> [Instructions for the task]: Pick out the lines below with "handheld" and list them.

> [Source material]:
****************

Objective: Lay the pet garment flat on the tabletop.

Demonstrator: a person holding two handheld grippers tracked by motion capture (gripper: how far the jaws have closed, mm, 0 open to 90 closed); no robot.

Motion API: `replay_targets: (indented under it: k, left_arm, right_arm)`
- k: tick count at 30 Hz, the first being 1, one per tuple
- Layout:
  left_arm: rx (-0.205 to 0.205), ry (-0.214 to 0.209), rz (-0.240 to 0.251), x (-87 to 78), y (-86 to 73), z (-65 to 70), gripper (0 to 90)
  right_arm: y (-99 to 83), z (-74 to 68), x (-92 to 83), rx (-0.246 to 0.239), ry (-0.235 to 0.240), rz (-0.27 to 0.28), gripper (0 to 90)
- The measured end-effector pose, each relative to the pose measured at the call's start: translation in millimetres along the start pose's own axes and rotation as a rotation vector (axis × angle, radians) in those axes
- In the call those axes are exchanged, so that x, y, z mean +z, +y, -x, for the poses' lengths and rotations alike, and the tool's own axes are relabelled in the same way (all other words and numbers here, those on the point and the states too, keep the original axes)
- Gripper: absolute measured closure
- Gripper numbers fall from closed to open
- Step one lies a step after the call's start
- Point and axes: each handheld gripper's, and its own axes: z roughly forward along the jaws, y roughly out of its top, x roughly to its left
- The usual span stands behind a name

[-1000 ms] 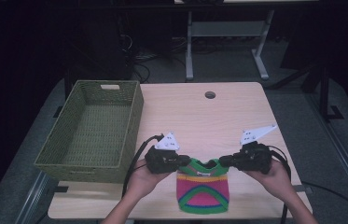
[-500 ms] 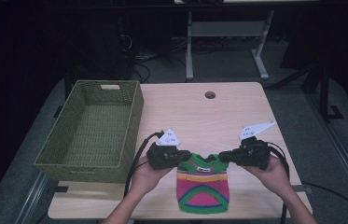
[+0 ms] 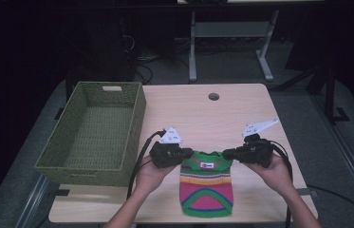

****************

> [Solution for this task]:
Demonstrator: a person holding two handheld grippers tracked by motion capture (gripper: how far the jaws have closed, mm, 0 open to 90 closed); no robot.
- Point and axes: each handheld gripper's, and its own axes: z roughly forward along the jaws, y roughly out of its top, x roughly to its left

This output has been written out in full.